Step one was a simple blood test to see if John and I were a match. I don’t remember the exact timeline, but the results came back and the nurse told me we couldn’t be a better match unless we were brothers. For me one of the more difficult things about the process of being a living donor is the time it takes to donate. There were a large number of tests that I had to go through in order for me to get the green light. All of this taking place over a ten month period. Ten months where only a few people knew what I was going through and ten months where a bit of doubt began to creep in. What was is store for me after all this? Would John’s body reject my kidney? Could I walk? Ride a mountain bike? You’d be amazed at some of the things people say to you and honestly it seems like they think you are crazy. For the most part I had an amazing amount of support, but the doubters did make me do a bit of second guessing.
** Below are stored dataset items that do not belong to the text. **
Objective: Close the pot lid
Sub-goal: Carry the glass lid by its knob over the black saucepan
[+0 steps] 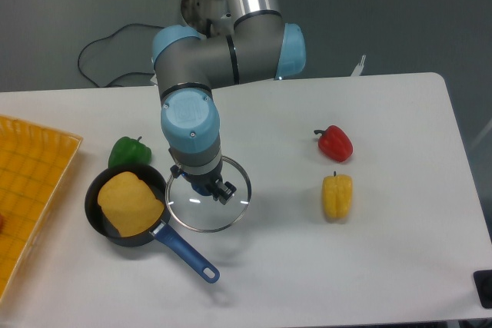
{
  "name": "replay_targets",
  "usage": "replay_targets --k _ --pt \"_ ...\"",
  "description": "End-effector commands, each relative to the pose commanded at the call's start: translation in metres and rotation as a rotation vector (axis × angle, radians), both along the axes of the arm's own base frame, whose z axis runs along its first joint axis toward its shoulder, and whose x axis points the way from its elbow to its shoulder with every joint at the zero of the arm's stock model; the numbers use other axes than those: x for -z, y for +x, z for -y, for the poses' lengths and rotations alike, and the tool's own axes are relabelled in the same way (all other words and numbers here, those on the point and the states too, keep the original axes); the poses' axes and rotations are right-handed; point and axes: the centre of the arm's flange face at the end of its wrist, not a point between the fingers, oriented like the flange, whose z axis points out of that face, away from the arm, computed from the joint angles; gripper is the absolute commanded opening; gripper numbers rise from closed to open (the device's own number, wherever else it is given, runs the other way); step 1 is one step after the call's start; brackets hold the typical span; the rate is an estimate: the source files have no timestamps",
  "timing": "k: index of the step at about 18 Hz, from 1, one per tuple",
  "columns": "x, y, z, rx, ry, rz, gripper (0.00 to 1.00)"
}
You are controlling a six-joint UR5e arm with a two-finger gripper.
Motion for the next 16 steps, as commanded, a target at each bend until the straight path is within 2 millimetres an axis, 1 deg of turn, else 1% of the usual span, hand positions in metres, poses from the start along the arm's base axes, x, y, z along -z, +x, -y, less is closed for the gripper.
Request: replay_targets --k 8,9,11,13,16 --pt "-0.003 0.006 -0.001 -0.003 0.000 -0.002 0.21" --pt "-0.003 0.011 -0.004 0.000 0.001 0.001 0.21" --pt "-0.009 0.018 -0.004 -0.012 0.007 -0.005 0.21" --pt "-0.011 0.026 -0.008 -0.015 0.008 -0.008 0.21" --pt "-0.010 0.040 -0.014 -0.017 0.005 -0.007 0.21"
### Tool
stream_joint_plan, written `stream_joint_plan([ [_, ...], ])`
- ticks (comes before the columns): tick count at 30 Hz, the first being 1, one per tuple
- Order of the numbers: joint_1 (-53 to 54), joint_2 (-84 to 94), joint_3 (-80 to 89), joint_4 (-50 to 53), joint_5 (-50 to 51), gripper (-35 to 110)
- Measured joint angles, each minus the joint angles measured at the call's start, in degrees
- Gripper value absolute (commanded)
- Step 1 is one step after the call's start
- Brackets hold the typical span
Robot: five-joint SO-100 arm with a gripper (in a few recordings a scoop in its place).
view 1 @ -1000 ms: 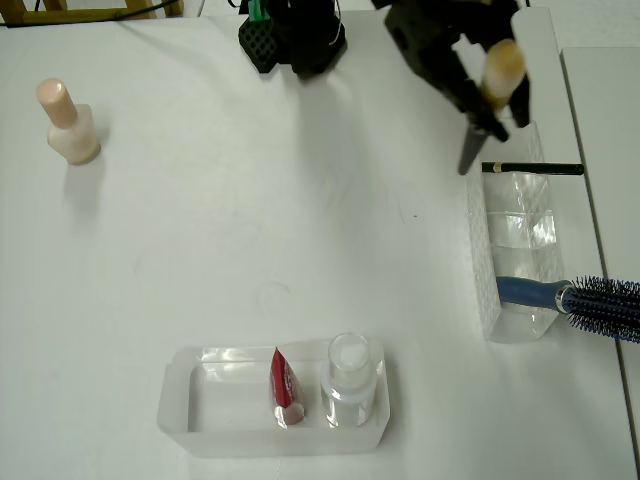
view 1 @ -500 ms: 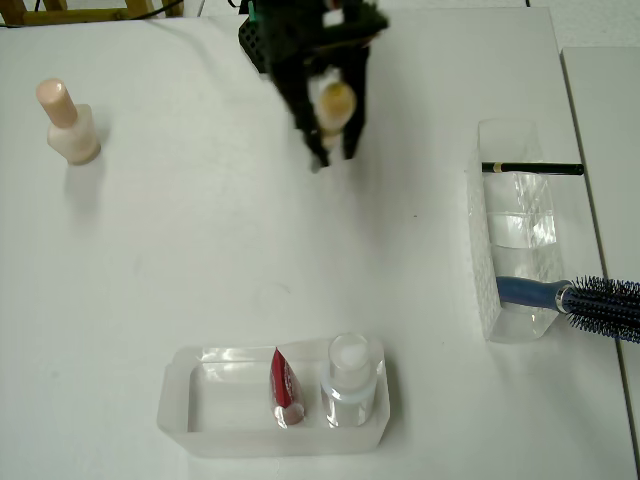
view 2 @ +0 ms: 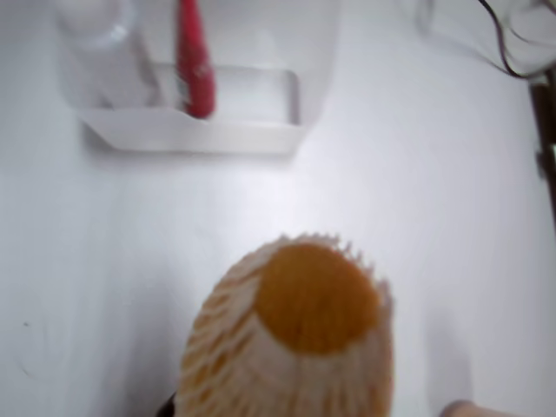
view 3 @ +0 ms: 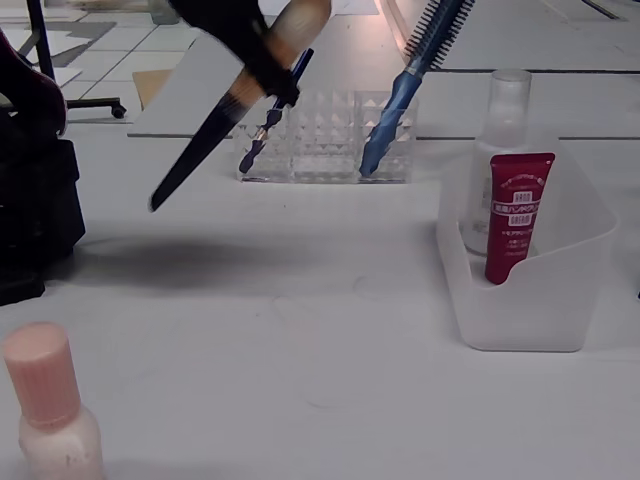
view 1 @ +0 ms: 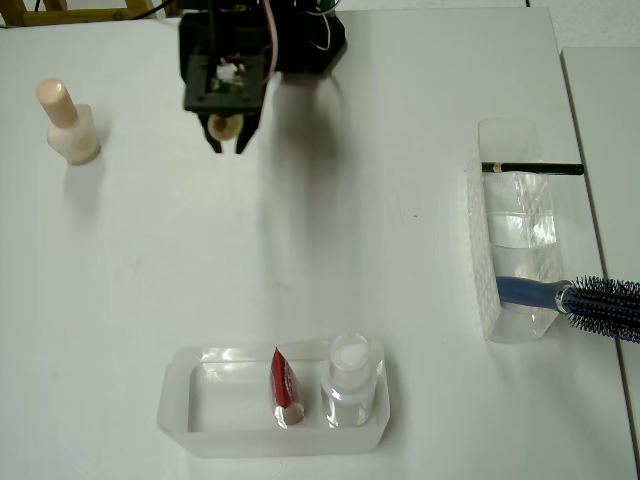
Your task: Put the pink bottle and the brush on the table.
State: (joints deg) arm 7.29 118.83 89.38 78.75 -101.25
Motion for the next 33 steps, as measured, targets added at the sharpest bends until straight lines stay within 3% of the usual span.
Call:
stream_joint_plan([
  [10,16.44,2.2,11.25,1.05,-12.57,0],
  [22,28.74,-2.37,22.06,-19.25,-25.84,0],
  [33,31.11,-5.19,30.94,-34.28,-27.42,0],
])
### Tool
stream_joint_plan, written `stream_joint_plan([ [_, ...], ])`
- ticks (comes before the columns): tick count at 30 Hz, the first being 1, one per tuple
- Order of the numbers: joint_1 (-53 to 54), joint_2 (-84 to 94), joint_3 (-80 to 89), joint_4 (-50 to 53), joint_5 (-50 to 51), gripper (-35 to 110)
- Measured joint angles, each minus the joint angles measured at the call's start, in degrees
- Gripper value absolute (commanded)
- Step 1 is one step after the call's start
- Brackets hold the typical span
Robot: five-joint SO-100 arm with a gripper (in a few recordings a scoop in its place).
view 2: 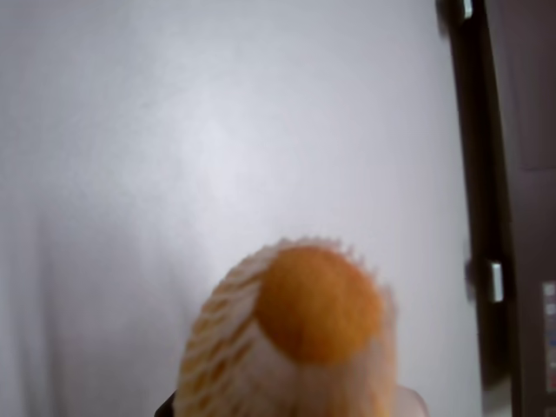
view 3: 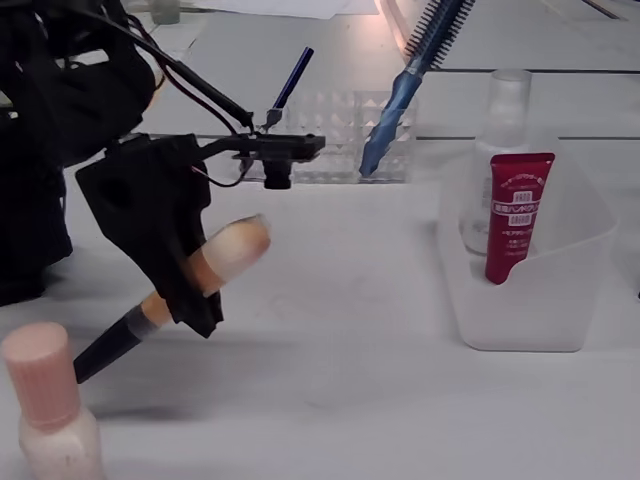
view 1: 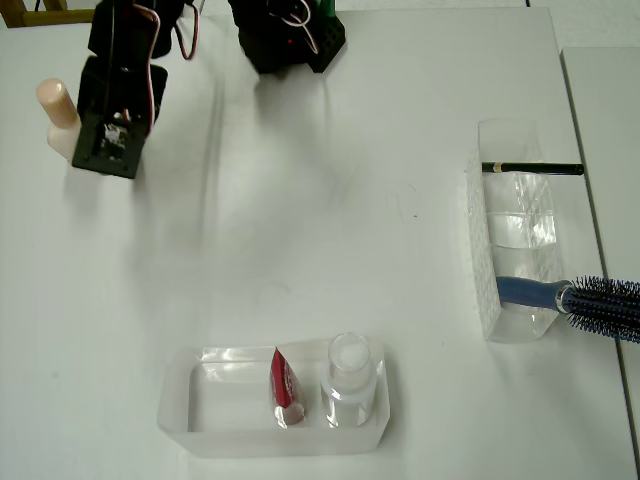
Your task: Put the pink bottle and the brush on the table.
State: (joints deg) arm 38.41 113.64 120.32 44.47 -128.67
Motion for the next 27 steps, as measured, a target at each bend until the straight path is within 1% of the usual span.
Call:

When the doctors lay out the list of what can go wrong with a major surgery like this I think anyone would get a bit nervous. I even had one doctor spend some time trying to talk me out of it without saying “don’t do this” directly.
With ten months gone by and all our tests passed we finally got a surgery date. Our surgery was a success with me waking up to the news that my kidney began to work in John’s body right away. John waking up to the same great news. The next morning I was able to very slowly walk down the hallway at UCLA and see John for the first time since surgery. It was great to see his always smiling face.
I went home the day after surgery….in pain? Yeah. It takes a couple weeks to really get moving again. I was back on the mountain bike after four weeks of recovery and back at the gym around the same time. Life for me as donor is completely back to normal. On the other side is John, who no longer has to endure 3 full days a week of dialysis. He is no longer limited to what and how much he can drink. No more nights of going to the bathroom 10 times a night. He can travel now. No more 7 year waiting list. Every update I get from him is more positive news.
I read that 18,000 people die a year waiting for kidney transplants. It’s possible that might be a member of your family or someone you work with. It might even be someone you’ve only known for 15 minutes like me. There are thousands of living donors each year and I’m just one of them. I’m writing to spread the news and hope that someone reads this and might consider donating.